Cron expression 0 13 * * 1-5 means run at 1:00 PM Monday through Friday. The 0 is minute zero, 13 is 1 PM in 24-hour time, the two asterisks mean every day of month and every month, and 1-5 limits execution to weekdays.

What does crontab 0 13 * * 1-5 mean?

Crontab 0 13 * * 1-5 means the same thing as the cron expression version: run once at 1:00 PM on Monday, Tuesday, Wednesday, Thursday, and Friday. It does not run on Saturday or Sunday.

What does crontab expression 0 13 * * 1-5 mean?

Crontab expression 0 13 * * 1-5 means run at 13:00, or 1:00 PM, every weekday Monday through Friday. The final field 1-5 is the weekday range.

Does 0 13 * * 1-5 run daily or only on weekdays?

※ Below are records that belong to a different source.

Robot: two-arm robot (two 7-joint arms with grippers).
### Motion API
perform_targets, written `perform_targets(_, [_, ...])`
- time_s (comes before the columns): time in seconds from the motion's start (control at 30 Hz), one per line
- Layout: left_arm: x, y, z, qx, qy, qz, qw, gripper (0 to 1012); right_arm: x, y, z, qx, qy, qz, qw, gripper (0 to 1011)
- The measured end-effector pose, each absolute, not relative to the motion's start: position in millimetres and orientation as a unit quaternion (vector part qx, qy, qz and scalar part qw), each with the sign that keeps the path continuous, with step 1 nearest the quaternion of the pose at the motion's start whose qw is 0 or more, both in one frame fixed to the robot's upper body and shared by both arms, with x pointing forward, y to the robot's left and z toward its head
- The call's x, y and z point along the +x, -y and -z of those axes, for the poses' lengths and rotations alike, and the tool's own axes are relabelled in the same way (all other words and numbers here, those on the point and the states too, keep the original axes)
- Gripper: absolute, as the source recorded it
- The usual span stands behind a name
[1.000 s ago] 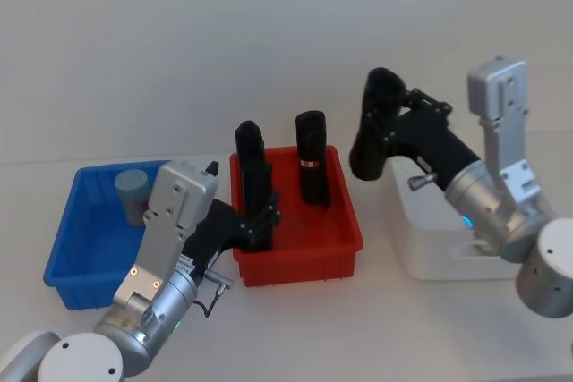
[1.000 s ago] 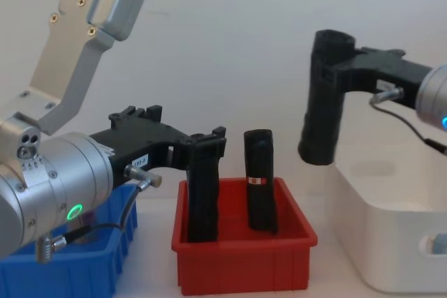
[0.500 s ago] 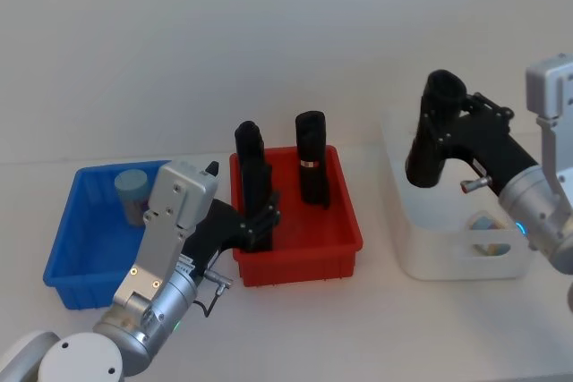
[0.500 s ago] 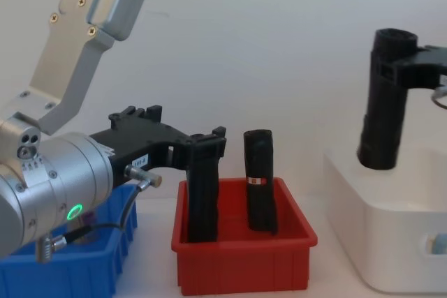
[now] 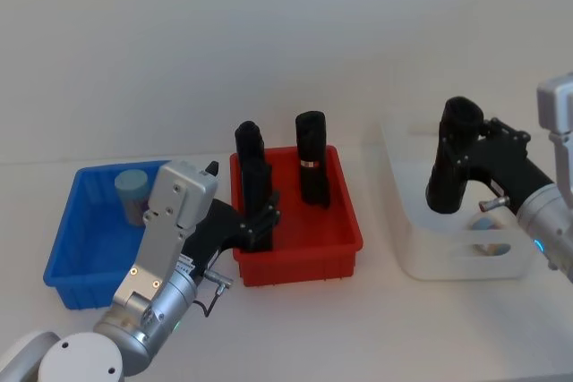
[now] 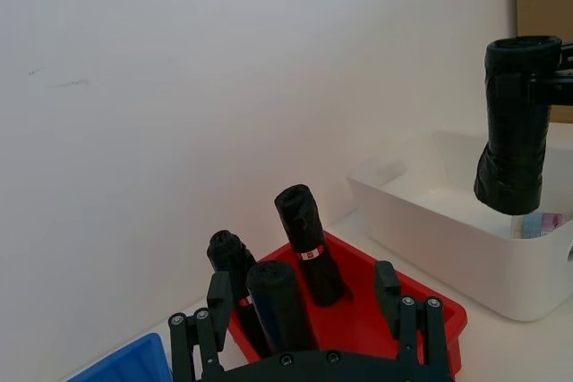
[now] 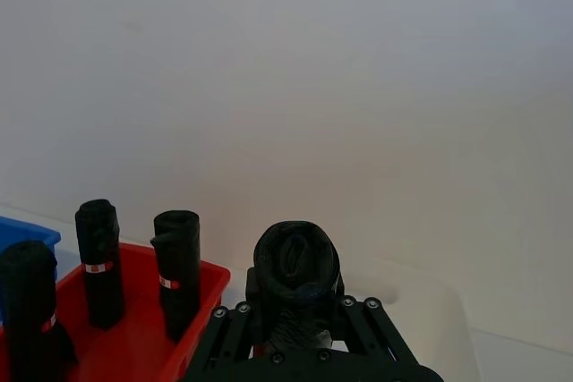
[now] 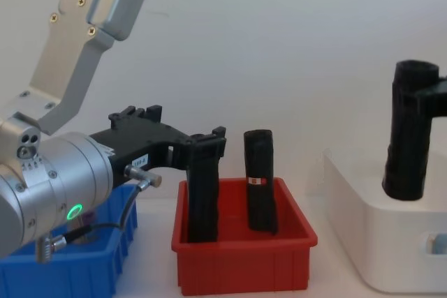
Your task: Pick the cotton swabs from the blue box and place them into the white box.
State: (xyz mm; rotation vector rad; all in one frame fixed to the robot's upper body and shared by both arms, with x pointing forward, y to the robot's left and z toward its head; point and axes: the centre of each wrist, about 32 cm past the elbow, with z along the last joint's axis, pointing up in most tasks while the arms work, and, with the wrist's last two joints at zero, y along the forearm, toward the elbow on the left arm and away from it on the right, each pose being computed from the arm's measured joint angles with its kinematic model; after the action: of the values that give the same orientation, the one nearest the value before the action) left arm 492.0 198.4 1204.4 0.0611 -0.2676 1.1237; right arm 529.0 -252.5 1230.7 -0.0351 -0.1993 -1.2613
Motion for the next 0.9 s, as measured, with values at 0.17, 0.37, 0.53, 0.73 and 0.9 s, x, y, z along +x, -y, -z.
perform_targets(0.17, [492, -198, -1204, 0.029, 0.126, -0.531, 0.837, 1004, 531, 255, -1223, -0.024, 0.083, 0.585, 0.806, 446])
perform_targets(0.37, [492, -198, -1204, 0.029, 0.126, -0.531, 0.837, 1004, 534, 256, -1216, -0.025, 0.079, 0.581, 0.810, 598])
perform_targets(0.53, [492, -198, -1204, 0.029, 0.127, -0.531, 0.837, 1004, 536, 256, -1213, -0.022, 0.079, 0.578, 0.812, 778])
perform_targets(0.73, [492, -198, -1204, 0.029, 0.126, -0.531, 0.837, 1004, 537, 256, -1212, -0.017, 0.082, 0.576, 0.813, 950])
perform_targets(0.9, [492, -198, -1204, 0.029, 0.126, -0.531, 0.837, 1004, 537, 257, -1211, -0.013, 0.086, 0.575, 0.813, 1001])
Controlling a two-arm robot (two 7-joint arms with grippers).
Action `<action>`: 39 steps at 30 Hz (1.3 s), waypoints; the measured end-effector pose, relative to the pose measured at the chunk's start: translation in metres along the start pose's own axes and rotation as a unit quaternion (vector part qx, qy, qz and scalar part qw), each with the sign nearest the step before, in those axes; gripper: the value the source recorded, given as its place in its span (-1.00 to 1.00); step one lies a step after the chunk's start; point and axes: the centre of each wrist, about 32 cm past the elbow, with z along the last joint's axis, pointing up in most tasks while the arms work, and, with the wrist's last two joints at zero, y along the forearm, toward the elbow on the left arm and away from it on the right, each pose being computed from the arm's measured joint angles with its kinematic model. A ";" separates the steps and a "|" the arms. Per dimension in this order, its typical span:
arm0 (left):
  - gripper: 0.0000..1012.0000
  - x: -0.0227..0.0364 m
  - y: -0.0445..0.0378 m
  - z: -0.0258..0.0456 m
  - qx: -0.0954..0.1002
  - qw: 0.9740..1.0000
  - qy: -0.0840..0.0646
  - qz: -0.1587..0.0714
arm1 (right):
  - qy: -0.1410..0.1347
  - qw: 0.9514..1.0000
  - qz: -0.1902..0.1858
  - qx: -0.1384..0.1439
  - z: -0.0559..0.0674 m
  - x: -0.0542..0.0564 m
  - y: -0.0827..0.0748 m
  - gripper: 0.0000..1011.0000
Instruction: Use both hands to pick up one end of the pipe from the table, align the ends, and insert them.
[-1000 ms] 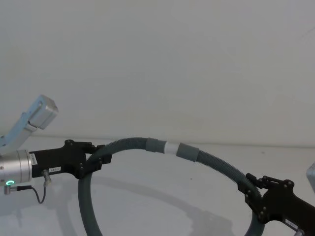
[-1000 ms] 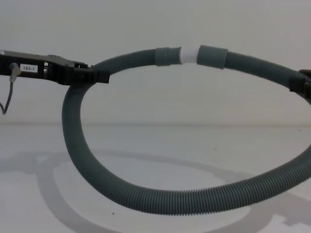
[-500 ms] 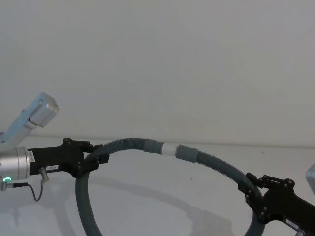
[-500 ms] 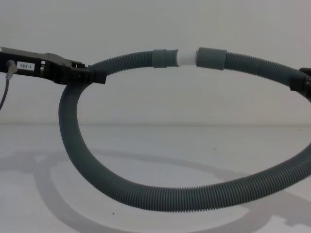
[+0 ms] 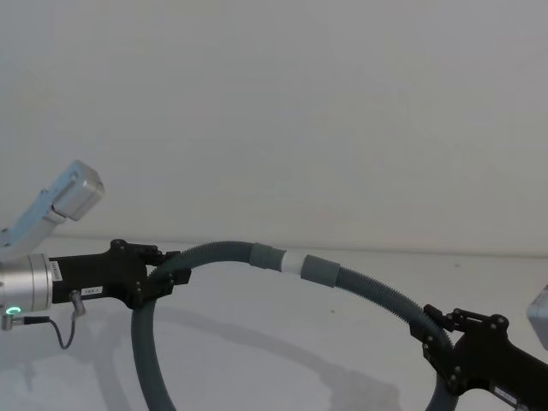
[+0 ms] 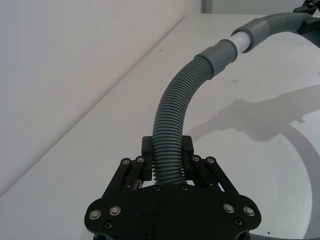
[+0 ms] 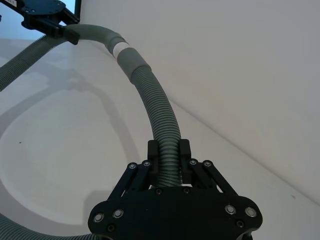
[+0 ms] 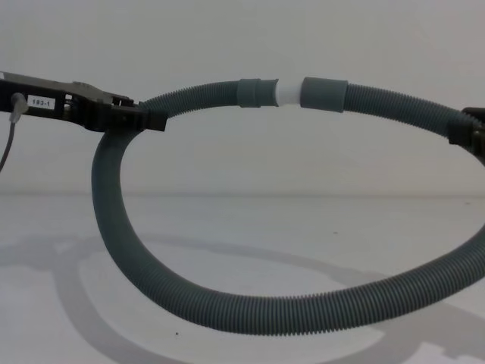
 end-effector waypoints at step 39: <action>-0.41 -0.0050 -0.0069 0.0171 0.021 0.999 -0.031 -0.015 | -0.022 1.000 0.010 -0.012 0.007 -0.007 0.000 -0.57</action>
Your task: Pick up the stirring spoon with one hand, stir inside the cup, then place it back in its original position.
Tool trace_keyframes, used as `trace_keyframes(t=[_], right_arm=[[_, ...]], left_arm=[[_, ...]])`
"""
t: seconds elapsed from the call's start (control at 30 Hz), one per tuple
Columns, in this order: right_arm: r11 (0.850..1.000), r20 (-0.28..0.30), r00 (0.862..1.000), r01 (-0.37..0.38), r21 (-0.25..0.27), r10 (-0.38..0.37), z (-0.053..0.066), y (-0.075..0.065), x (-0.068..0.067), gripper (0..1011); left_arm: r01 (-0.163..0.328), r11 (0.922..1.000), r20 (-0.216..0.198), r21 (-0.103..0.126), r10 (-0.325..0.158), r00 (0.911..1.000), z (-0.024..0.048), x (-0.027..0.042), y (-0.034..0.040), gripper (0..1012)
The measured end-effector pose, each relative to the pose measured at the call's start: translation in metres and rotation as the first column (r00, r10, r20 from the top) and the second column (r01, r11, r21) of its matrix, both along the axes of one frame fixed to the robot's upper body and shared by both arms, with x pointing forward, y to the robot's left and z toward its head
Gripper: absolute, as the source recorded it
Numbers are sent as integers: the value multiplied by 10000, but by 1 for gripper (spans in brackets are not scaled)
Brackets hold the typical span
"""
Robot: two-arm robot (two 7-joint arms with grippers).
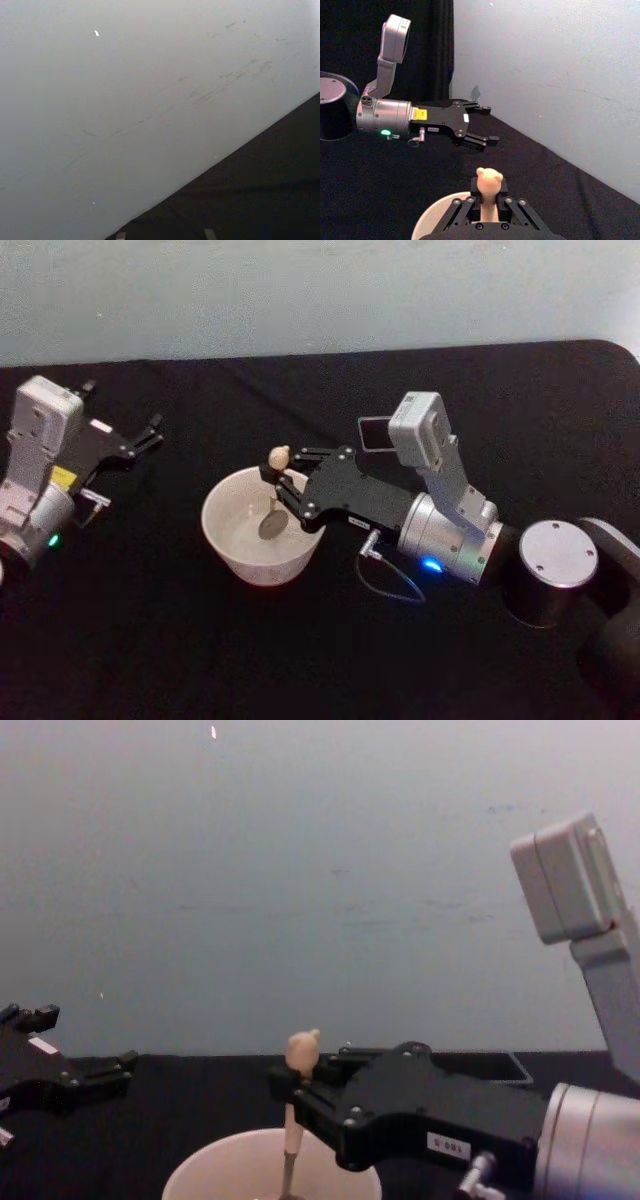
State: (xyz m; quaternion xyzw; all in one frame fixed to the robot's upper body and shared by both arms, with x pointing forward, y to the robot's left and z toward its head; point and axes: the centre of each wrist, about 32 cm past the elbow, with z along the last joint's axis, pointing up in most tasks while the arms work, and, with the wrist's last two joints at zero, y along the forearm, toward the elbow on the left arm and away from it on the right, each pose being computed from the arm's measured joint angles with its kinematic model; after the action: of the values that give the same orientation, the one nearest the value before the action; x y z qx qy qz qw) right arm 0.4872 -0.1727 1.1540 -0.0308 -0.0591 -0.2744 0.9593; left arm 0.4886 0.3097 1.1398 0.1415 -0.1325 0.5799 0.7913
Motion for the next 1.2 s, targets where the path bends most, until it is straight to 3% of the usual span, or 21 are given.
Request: trace_keyframes(t=[0.73,1.2], right_arm=[[9997,115,9999,96,-231,-93,58,-159,-80,174],[9996,-34,9998,-214,-176,213,104,-232,-215,174]], left_arm=[[0,10000,0,0,0,10000,0,0,0,1001],[0,10000,0,-1,0,10000,0,0,0,1001]])
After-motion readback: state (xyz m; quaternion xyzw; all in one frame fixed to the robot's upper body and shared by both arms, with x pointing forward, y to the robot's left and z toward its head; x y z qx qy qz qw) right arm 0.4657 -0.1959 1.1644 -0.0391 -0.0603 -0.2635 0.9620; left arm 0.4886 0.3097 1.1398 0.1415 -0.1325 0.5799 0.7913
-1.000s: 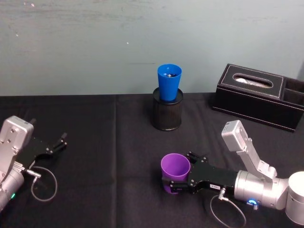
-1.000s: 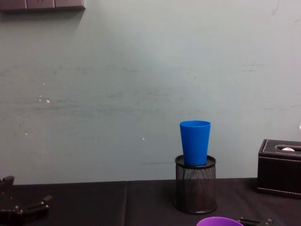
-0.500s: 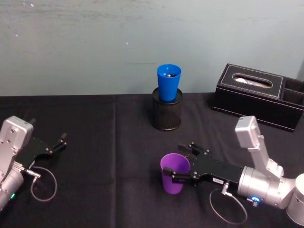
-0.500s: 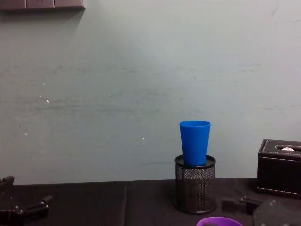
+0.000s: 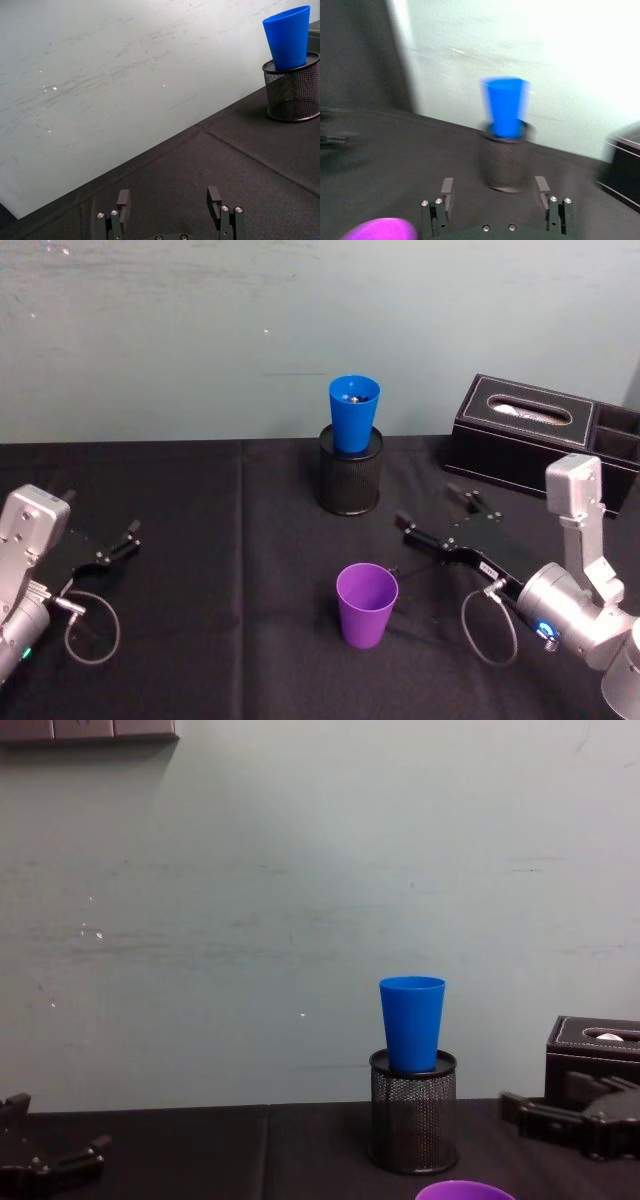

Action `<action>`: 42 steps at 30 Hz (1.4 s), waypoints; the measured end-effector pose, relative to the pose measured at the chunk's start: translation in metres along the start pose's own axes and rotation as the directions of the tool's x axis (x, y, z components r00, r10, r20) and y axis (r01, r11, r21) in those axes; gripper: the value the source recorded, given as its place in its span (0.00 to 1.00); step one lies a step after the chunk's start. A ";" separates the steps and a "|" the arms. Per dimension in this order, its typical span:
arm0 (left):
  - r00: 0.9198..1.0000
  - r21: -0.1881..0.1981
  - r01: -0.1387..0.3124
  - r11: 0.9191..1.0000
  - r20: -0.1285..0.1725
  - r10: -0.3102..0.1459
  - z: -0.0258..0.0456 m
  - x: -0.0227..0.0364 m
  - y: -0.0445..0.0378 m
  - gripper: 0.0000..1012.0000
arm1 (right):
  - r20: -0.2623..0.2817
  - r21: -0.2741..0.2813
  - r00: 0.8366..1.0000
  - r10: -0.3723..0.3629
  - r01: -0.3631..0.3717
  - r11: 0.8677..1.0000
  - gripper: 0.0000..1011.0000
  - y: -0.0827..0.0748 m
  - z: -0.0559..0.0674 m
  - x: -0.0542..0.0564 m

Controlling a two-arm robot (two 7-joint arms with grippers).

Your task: Pick up one cup with a gripper and tap it against the other cup.

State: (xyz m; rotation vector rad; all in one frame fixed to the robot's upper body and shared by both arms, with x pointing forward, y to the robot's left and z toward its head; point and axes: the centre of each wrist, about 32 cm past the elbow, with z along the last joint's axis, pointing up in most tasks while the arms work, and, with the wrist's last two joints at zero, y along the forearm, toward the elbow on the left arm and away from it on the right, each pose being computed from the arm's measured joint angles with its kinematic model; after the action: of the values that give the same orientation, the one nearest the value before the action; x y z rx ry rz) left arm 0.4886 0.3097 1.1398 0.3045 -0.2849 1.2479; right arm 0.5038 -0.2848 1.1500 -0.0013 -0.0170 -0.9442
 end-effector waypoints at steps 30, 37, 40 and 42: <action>1.000 0.000 0.000 1.000 0.000 0.000 0.0000 0.0000 0.0000 0.99 | 0.153 -0.177 0.926 -0.344 0.369 0.913 0.99 0.020 -0.009 -0.017; 1.000 0.000 0.000 1.000 0.000 0.000 0.0000 0.0000 0.0000 0.99 | 0.154 -0.175 0.926 -0.346 0.370 0.912 0.99 0.020 -0.009 -0.017; 1.000 0.000 0.000 1.000 0.000 0.000 0.0000 0.0000 0.0000 0.99 | 0.154 -0.174 0.925 -0.346 0.370 0.912 0.99 0.020 -0.009 -0.017; 1.000 0.000 0.000 1.000 0.000 0.000 0.0000 0.0000 0.0000 0.99 | 0.154 -0.174 0.925 -0.346 0.370 0.912 0.99 0.020 -0.009 -0.017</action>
State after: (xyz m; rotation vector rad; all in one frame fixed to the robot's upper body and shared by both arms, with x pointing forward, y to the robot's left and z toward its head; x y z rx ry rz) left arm 0.4886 0.3097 1.1398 0.3045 -0.2850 1.2479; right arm 0.5101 -0.2593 1.1406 -0.2496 -0.0345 -1.3116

0 13 * * 1-5 runs only on weekdays, Monday through Friday, because the final field is 1-5. It is not the same as 0 5 * * *, which runs every day at 5:00 AM.

Is the 5 in 0 13 * * 1-5 a 5 AM hour?

No. In 0 13 * * 1-5, the hour field is 13, so the job runs at 1:00 PM. The 5 appears inside the weekday range 1-5, which means Monday through Friday.

What does cron expression 0 5 * * * mean?

Cron expression 0 5 * * * means run once every day at 5:00 AM server time. It is a daily schedule, not every 5 minutes, because the 5 is in the hour field.

What does cron expression 0 */5 * * * * mean?

In six-field Quartz or Spring cron, 0 */5 * * * * means run every 5 minutes at second zero. In standard five-field Unix cron, the equivalent every-5-minutes expression is */5 * * * *.

What does cron expression 0 10 * * 5 mean?

Cron expression 0 10 * * 5 means run every Friday at 10:00 AM. The final field 5 selects Friday in standard Unix cron.

What does cron expression 0 18 * * 5 mean?

Cron expression 0 18 * * 5 means run every Friday at 6:00 PM. The hour field 18 is 6 PM in 24-hour time, and the final 5 selects Friday.

What does cron expression 0 20 * * 5 mean?

Cron expression 0 20 * * 5 means run every Friday at 8:00 PM. The hour field 20 is 8 PM in 24-hour time, and the final 5 selects Friday.